Urban grasshoppers change tune to cope with traffic noise
Grasshoppers in urban areas have changed their mating calls to cope with the traffic noise, scientists say.
London: Grasshoppers in urban areas have changed their mating calls to cope with the traffic noise, scientists say.
Researchers suggest that high levels of background noise may affect the grasshoppers` mating process, as the insects are forced to increase the volume of the low-frequency sections of their call.
According to lead researcher Ulrike Lampe, the first of its kind research shows traffic noise could upset bow-winged grasshoppers` (Chorthippus biguttulus) mating system, the `BBC News` reported.

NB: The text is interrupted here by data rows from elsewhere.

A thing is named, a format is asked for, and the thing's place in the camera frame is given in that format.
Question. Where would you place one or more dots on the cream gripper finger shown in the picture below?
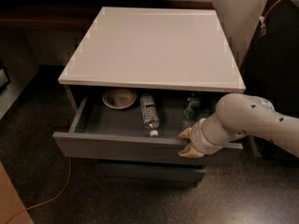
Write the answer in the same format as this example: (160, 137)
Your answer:
(186, 134)
(190, 152)

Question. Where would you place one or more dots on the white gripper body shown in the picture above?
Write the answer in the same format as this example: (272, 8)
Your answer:
(196, 136)

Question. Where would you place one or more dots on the clear plastic water bottle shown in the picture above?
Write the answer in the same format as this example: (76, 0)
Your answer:
(150, 116)

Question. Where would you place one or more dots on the grey top drawer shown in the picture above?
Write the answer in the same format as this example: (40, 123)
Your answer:
(99, 132)

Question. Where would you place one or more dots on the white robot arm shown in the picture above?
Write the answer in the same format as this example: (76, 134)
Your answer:
(236, 116)

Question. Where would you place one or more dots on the grey drawer cabinet white top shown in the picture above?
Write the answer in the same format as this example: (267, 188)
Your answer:
(153, 49)

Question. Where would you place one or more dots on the green drink can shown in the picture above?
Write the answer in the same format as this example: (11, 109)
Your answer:
(192, 107)

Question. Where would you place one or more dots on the beige bowl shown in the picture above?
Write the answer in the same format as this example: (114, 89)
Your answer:
(119, 98)

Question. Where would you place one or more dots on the dark cabinet at right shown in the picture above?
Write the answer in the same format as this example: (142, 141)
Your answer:
(271, 66)

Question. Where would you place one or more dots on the light wooden board corner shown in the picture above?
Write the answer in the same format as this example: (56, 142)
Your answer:
(10, 201)

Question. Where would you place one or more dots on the dark framed object at left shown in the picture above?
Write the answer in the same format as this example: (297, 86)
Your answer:
(4, 77)

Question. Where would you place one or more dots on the dark wooden shelf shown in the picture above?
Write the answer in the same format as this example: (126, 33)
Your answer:
(72, 15)

"Effects of man-made noise on acoustic communication has only been studied with vertebrates, so far," said Lampe, a PhD student at the University of Bielefeld`s Department of Evolutionary Biology.

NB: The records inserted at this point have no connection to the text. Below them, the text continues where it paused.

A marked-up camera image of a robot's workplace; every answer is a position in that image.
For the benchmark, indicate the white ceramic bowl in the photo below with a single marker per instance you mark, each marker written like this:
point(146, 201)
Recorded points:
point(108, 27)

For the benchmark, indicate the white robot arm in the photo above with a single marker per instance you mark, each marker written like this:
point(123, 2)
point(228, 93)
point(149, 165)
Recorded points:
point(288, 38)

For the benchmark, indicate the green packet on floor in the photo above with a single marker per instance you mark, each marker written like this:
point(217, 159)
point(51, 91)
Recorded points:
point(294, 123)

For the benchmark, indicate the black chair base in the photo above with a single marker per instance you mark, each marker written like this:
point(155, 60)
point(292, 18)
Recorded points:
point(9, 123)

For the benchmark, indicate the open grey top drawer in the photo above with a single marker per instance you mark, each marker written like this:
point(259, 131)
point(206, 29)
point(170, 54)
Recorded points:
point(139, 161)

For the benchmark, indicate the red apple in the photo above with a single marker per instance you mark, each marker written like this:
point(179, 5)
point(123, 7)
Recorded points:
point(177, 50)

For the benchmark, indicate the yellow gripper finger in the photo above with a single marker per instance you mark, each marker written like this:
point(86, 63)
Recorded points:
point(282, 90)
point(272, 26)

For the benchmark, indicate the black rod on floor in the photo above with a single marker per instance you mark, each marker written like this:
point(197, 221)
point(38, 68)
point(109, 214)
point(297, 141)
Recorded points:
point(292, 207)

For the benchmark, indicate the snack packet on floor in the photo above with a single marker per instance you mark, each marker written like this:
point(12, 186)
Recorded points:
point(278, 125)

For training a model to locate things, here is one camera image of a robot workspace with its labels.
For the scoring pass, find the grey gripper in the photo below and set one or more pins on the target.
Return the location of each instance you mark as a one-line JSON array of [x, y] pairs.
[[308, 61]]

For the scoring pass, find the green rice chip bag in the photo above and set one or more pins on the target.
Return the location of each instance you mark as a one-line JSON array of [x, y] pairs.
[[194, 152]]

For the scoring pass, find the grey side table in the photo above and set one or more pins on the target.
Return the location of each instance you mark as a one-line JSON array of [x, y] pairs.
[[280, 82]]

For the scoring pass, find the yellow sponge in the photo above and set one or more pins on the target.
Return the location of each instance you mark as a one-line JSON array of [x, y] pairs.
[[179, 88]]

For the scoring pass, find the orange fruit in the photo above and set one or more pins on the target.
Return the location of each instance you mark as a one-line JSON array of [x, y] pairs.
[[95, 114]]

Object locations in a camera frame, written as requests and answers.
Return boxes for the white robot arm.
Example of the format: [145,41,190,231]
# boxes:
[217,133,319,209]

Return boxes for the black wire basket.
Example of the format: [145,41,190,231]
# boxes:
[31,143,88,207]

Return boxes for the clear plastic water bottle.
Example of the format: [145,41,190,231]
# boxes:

The scientists caught 188 male bow-winged grasshoppers from noisy roadsides and quiet rural locations.
"Bow-winged grasshoppers are a good model organism to study sexual selection because females can respond to male courtship songs with their own low-frequency acoustic signal, if they are attracted to a male song," said Lampe.
The grasshoppers produce their mating call by rubbing a toothed file on their hind-legs against a protruding vein that is located on their front wings.
The male`s song consists of short phrases of two to three seconds that increase in amplitude towards the end.
The first part of the call comprises slower ticking sounds that increase in speed and amplitude, leading to a buzzing sound towards the end of the phrase, the report said.
In order to stimulate the males to begin mating calls, scientists exposed the males to a female and recorded the results in the laboratory.
The team then analysed the differences between the results of each group of grasshoppers.
Results showed that compared to males from rural locations, urban grasshoppers "shift the frequency peak of the lower part of their spectrum upwards," Lampe said.